List comprehensions across languages (2007) - tosh
http://langexplr.blogspot.com/2007/02/list-comprehensions-across-languages_18.html
======
tom_mellior
For whatever it's worth, here are Prolog implementations of these examples
(the second one is specific to SWI-Prolog, there is no standardized file
system library, I believe). Programming in pure Prolog is a bit like
programming _only_ in terms of the constraints inside a list comprehension.

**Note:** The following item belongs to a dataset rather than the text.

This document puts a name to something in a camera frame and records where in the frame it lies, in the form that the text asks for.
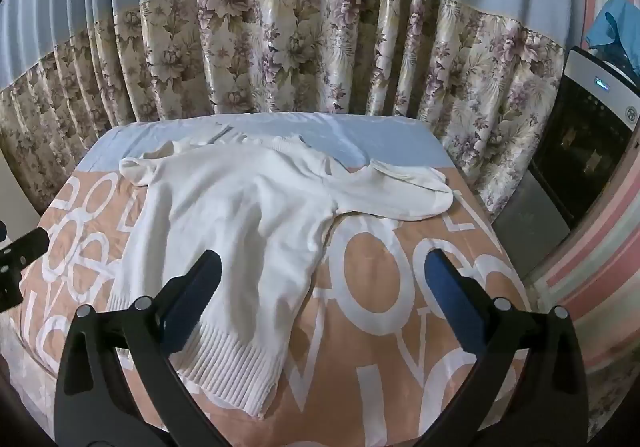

These implementations don't actually produce lists but enumerate answers one
by one, using backtracking. If you don't need all the answers, you just stop
the enumeration whenever you like, and later elements are not computed. This
is similar to lazy evaluation, and also works if there is an infinite sequence
of answers. If you do want a list of all (finitely many) solutions, you would
use one of several standard predicates (findall/3, setof/3, bagof/3) on the
backtracking version. But this is needed less often than beginners think.

    
    
        list_evenmember(List, EvenMember) :-
            member(EvenMember, List),
            EvenMember mod 2 =:= 0.
    
        directory_minsize_file(Directory, MinSize, File) :-
            directory_files(Directory, Files),
            member(File, Files),
            size_file(File, Size),
            Size > MinSize.
    
        abcd(A, B, C, D) :-
            member(A, [0, 1, 2, 3, 4, 5, 6, 7, 8, 9]),
            member(B, [0, 1, 2, 3, 4, 5, 6, 7, 8, 9]),
            member(C, [0, 1, 2, 3, 4, 5, 6, 7, 8, 9]),
            member(D, [0, 1, 2, 3, 4, 5, 6, 7, 8, 9]),
            A =\= 0,
            (1000 * A + 100 * B + 10 * C + D) * 4 =:= 1000 * D + 100 * C + 10 * B + A.

------
pyrale
I have never understood the benefits of making syntactic sugar for lists in
languages having higher order functions. Python kind-of gets away with it, but
I still don't get the benefits compared to using map and filter.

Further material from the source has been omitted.